= Your instructions =
The lines below starting at the line containing "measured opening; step" and ending at the line containing "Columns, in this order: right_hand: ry" are to be repeated exactly, with both ends kept and nothing else added.

= Material provided =

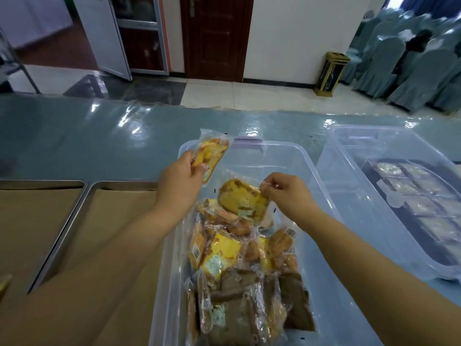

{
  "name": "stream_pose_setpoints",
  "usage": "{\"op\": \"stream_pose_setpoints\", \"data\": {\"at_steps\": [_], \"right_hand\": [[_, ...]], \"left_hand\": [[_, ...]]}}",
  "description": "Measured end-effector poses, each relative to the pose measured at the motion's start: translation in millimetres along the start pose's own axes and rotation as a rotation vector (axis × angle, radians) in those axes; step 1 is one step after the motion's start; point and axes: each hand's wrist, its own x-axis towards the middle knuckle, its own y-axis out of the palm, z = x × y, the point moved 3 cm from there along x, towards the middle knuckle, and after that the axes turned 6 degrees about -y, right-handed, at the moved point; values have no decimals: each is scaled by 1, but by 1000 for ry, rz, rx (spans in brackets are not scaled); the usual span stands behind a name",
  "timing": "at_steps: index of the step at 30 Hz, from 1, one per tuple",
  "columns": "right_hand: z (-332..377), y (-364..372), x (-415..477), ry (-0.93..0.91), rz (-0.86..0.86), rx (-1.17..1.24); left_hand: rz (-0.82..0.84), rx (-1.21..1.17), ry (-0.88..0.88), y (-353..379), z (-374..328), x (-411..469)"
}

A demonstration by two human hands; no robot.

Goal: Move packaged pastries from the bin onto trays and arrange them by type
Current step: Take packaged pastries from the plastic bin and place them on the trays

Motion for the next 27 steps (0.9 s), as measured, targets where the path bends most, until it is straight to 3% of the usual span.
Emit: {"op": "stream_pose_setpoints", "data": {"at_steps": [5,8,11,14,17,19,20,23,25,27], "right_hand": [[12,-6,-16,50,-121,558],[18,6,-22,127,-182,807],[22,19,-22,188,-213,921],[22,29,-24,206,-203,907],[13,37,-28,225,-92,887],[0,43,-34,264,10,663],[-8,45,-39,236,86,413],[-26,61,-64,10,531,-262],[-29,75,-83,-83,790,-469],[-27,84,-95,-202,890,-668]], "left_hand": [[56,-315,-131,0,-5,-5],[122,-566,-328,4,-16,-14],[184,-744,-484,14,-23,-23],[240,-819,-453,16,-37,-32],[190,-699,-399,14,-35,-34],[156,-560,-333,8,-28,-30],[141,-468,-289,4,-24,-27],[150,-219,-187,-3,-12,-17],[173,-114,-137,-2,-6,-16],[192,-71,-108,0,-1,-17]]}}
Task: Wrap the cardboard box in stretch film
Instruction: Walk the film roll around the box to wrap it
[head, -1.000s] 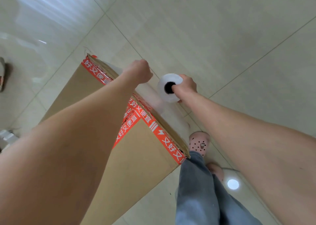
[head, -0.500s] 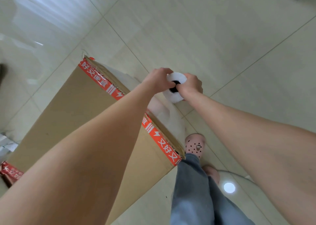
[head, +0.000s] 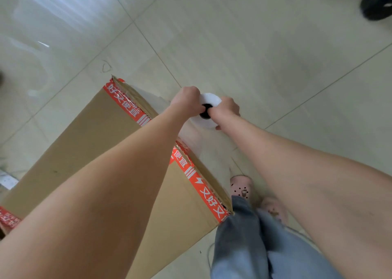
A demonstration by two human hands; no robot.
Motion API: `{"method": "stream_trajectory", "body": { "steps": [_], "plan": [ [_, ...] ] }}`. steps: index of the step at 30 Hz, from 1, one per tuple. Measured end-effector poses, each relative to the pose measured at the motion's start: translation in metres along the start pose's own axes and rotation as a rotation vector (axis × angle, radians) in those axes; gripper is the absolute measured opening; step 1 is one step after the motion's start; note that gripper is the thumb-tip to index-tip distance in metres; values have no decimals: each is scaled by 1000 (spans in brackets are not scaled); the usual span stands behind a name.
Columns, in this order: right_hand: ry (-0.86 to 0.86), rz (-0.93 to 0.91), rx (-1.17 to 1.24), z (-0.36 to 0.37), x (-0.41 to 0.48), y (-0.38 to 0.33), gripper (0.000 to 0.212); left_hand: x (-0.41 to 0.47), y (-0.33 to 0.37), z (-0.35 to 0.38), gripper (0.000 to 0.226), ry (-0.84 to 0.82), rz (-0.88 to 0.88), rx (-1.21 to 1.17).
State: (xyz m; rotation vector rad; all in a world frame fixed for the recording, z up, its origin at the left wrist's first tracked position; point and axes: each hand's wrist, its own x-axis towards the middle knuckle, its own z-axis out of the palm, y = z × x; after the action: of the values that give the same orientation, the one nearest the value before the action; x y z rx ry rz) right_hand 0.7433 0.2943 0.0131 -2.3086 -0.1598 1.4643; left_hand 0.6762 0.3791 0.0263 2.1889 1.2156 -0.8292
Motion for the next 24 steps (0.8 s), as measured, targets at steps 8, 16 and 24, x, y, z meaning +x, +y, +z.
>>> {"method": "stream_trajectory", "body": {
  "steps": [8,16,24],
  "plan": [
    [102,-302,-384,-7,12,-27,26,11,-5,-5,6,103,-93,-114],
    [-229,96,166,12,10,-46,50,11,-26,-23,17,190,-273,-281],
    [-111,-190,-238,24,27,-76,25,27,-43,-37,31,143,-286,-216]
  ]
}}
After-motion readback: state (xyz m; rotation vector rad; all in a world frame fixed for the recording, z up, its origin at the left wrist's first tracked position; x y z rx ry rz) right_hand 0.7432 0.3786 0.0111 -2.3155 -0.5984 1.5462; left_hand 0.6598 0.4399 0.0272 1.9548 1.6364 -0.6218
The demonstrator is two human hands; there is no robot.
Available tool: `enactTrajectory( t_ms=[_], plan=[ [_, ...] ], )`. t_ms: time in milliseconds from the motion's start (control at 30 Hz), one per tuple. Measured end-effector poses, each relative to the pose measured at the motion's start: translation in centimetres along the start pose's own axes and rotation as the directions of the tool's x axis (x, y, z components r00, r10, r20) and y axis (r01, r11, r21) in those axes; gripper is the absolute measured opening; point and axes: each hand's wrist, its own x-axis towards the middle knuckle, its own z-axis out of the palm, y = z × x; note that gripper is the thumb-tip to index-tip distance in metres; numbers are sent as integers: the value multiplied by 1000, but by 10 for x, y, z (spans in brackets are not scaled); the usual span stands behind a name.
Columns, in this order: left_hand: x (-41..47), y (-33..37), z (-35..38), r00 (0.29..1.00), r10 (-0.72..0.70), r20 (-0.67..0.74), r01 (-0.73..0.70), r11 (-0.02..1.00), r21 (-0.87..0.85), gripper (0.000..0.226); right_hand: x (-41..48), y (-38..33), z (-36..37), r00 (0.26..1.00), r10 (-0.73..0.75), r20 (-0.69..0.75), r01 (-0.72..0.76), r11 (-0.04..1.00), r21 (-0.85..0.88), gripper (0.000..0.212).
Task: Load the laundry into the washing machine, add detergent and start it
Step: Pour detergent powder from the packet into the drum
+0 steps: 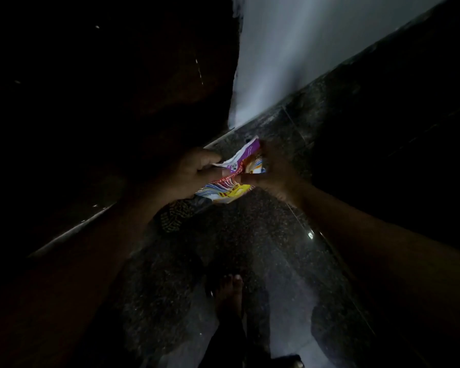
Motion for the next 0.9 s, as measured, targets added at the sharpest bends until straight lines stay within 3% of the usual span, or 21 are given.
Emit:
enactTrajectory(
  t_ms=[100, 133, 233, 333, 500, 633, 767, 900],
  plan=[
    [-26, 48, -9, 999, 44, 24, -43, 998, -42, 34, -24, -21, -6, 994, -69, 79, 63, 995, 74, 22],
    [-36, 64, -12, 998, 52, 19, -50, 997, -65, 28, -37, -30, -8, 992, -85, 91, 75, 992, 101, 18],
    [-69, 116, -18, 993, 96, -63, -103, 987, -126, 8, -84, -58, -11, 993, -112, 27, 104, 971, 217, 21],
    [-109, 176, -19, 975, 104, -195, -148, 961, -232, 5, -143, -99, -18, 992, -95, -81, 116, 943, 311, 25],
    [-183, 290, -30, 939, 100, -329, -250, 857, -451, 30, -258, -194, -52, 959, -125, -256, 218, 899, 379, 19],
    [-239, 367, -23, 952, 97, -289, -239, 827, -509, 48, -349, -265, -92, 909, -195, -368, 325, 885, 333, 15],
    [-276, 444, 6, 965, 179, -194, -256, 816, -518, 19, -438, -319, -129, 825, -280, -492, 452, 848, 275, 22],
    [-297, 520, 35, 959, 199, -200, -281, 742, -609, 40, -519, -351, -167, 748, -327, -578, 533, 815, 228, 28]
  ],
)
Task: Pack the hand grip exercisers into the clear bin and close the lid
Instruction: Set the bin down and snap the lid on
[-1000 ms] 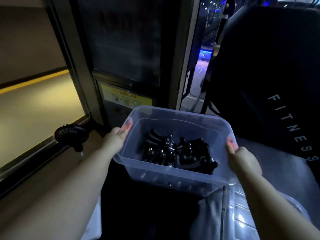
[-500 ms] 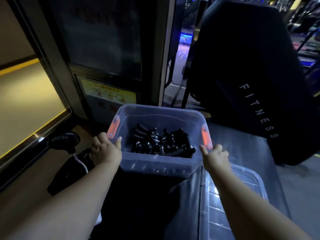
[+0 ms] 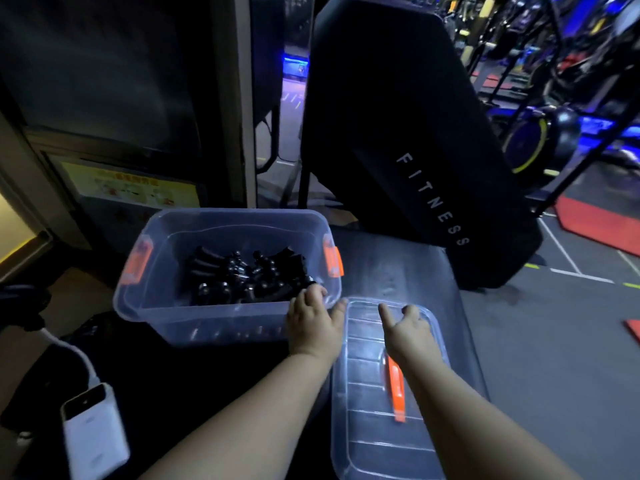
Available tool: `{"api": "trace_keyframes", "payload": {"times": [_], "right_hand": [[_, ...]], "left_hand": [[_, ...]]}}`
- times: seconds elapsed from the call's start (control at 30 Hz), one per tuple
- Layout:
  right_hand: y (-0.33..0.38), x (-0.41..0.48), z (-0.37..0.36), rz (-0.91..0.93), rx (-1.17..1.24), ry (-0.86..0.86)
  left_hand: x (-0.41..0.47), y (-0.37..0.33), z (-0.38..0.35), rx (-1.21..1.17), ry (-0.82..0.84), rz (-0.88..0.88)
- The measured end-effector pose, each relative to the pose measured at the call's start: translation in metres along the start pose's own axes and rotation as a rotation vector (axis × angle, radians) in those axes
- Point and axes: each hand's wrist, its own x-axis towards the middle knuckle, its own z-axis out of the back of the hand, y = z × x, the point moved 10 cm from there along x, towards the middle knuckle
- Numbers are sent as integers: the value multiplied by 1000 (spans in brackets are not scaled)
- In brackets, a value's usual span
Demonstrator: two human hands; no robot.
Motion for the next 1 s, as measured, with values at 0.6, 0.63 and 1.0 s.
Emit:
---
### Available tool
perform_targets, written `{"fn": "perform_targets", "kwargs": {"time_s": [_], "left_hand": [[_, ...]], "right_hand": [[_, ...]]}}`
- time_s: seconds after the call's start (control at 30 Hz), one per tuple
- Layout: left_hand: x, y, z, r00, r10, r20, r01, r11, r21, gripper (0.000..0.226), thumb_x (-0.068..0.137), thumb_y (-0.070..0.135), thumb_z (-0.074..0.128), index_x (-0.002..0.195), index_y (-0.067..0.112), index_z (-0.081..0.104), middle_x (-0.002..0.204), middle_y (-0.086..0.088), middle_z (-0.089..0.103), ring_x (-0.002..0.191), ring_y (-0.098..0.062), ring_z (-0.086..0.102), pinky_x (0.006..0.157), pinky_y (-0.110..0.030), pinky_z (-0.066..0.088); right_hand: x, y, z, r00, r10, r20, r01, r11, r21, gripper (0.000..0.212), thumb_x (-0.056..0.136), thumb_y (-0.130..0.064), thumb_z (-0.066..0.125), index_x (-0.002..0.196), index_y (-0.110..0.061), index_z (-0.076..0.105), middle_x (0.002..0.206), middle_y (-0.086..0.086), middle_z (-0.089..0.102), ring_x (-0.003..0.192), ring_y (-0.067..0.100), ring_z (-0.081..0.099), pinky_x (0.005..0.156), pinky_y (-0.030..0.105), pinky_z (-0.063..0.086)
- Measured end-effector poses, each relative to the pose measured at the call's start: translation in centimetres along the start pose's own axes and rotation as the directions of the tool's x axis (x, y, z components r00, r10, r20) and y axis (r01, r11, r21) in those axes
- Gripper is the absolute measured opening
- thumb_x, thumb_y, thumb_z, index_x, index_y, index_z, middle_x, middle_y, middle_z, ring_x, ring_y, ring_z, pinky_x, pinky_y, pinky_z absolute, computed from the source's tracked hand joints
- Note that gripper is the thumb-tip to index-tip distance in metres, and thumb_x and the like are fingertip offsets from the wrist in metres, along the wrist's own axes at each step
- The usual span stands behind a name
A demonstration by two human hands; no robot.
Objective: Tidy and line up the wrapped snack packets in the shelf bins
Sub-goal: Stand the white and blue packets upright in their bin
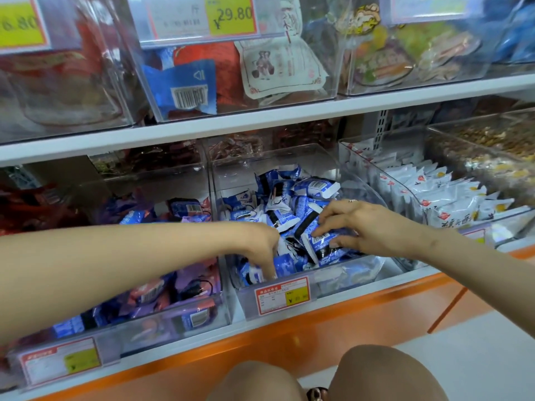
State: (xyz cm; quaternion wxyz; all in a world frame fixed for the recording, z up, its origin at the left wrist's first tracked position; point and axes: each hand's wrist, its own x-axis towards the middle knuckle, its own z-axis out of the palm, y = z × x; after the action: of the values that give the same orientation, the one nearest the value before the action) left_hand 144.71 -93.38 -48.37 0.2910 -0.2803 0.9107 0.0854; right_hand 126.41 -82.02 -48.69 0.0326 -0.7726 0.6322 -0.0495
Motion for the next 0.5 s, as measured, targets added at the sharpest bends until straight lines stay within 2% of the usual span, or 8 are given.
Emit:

= Written solution =
Motion API: `{"method": "stream_trajectory", "body": { "steps": [_], "plan": [ [_, ...] ] }}`. steps: index of the step at 30 Hz, from 1, one per tuple. Measured end-effector poses, each relative to the pose measured at the motion's start: translation in metres along the start pose's own axes and rotation as a rotation vector (axis × angle, radians) in those axes; gripper is the absolute measured opening; step 1 is one step after the motion's start; note that gripper is the thumb-tip to index-tip distance in metres; values have no decimals: each is scaled by 1000 (spans in brackets are not scaled); the usual span stands behind a name.
Columns, in this order: right_hand: ry (-0.86 to 0.86), rz (-0.93 to 0.91), rx (-1.17 to 1.24), z (-0.36 to 0.37), x (-0.41 to 0.48), y (-0.38 to 0.33), gripper (0.000 to 0.212); left_hand: x (-0.41 to 0.47), y (-0.33 to 0.37), z (-0.35 to 0.38), gripper (0.000 to 0.226), ry (-0.84 to 0.82), rz (-0.88 to 0.88), rx (-1.21 to 1.17).

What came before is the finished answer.